Adverse side effects were mostly mild or moderate, according to the researchers.
As for treatment, early results of tests of Regeneron's antibody cocktail in coronavirus patients seemed to reduce virus levels and improved patients' symptoms, the biotechnology company said.
The results involve only 275 patients but appear "very promising," Dr. Jeanne Marrazzo, the director of the division of infectious diseases at the University of Alabama at Birmingham, told CNN.
The greatest improvements were seen in patients who hadn't already mounted a natural response to the infection, the company said.
The data has not yet been peer reviewed.
As trends vary across the US, some local leaders are stepping back toward normal while others are clamping down on efforts to combat the virus' spread.
Chicago bars, restaurants, gyms and personal services will be allowed to expand service Thursday because of "sufficient progress in the fight against Covid-19," Chicago Mayor Lori Lightfoot said Monday.
"Over the past six months, we have asked so much of our business community, but each time, our businesses have stepped up to the plate," she said in a news release. "This next step in our reopening is good news for business owners as well as the communities they serve and the thousands of residents that work for them."
Hard-hit California is seeing coronavirus positivity rate, hospitalizations and new cases trending downward, Gov. Gavin Newsom said Monday, but he cautioned the numbers could pick back up if residents don't remain vigilant.
Meanwhile, New York will release guidance this week to reopen "Covid-safe" homeless shelters, noting a rise in cases among homeless encampments, Gov.
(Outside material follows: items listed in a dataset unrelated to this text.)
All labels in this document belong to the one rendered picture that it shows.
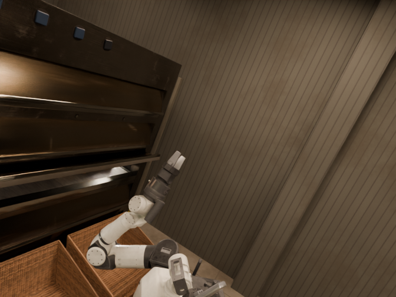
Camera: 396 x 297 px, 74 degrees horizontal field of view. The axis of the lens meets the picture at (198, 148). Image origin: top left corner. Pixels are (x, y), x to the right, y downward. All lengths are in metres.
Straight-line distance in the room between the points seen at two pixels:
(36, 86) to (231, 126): 2.24
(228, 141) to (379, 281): 2.10
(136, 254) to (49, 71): 0.86
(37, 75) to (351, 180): 2.79
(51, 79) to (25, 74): 0.11
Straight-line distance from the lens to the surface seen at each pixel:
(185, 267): 0.92
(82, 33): 1.36
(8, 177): 1.27
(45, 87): 1.33
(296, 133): 3.01
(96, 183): 1.88
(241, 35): 3.23
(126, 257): 1.17
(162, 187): 1.06
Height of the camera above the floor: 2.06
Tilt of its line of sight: 14 degrees down
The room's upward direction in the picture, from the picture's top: 23 degrees clockwise
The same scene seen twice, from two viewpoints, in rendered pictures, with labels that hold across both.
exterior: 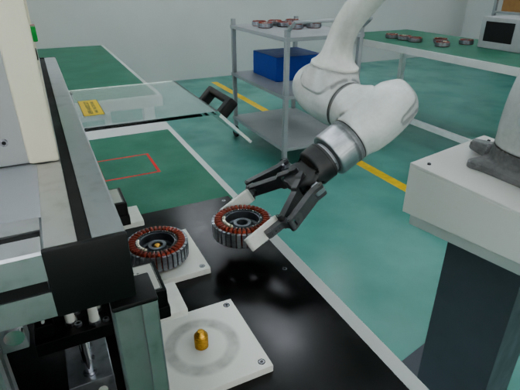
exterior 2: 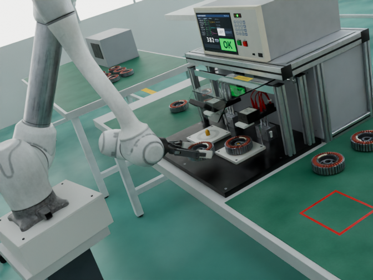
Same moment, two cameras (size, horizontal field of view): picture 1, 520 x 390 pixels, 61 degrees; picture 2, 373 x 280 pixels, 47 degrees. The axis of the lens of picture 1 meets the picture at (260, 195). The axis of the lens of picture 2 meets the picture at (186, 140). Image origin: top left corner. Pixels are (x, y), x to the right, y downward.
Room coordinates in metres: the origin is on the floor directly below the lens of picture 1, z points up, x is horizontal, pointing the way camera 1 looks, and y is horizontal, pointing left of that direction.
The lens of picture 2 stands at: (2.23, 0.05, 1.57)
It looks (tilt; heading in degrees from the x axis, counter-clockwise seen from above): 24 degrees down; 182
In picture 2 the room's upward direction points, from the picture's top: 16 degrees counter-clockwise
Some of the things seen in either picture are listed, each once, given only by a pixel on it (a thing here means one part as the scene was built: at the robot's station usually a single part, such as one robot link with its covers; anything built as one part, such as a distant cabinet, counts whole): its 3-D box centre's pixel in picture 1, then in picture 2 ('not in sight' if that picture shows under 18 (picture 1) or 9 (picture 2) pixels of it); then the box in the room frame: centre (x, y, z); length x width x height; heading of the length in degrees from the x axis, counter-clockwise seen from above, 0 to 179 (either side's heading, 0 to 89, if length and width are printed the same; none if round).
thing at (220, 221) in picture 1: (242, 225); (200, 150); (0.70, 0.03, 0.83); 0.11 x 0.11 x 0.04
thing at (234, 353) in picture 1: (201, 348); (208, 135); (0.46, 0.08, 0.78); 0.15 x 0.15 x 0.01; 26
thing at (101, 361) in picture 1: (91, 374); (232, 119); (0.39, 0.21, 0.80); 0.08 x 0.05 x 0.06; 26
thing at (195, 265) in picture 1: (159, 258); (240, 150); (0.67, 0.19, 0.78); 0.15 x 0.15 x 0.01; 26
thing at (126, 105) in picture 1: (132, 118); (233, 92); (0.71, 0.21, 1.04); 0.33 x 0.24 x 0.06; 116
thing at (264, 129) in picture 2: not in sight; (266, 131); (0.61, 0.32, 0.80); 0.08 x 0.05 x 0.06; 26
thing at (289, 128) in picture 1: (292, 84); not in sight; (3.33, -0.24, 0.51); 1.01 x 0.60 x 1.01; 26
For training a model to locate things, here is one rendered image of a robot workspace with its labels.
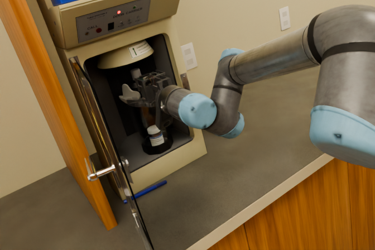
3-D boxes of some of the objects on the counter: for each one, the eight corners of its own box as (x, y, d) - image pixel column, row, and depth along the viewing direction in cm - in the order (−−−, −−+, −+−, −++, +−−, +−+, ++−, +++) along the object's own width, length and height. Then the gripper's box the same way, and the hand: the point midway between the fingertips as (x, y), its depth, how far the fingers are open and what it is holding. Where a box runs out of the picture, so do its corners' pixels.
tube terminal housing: (96, 171, 119) (1, -62, 90) (172, 133, 133) (110, -80, 104) (121, 201, 99) (9, -88, 70) (207, 153, 112) (143, -106, 83)
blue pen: (124, 202, 98) (123, 200, 97) (166, 182, 102) (164, 179, 102) (124, 204, 97) (123, 201, 96) (167, 183, 101) (166, 180, 101)
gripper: (194, 68, 86) (158, 59, 103) (133, 94, 79) (104, 80, 95) (200, 97, 90) (164, 84, 106) (143, 125, 82) (114, 106, 99)
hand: (139, 91), depth 101 cm, fingers open, 12 cm apart
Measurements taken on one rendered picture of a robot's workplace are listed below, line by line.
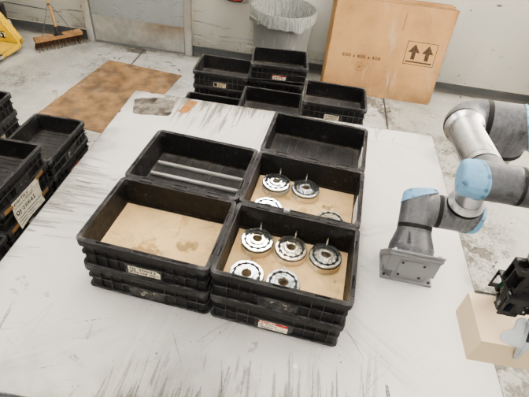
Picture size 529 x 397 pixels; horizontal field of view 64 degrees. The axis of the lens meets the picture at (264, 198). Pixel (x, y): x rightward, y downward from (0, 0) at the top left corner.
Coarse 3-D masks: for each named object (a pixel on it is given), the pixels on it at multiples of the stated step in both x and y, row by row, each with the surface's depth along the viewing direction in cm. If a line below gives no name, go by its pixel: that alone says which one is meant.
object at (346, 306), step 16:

Andrew Cuomo said. Cases are also rising at an "alarming" rate in parts of Brooklyn and Queens, the New York City Health Department said.
New Jersey is set to receive 2.6 million rapid coronavirus tests from the federal government to help fight spikes in cases.
CORRECTION: This story has been updated to reflect the number of months between the first and 1 millionth global death from Covid-19. It took less than nine months to reach that milestone.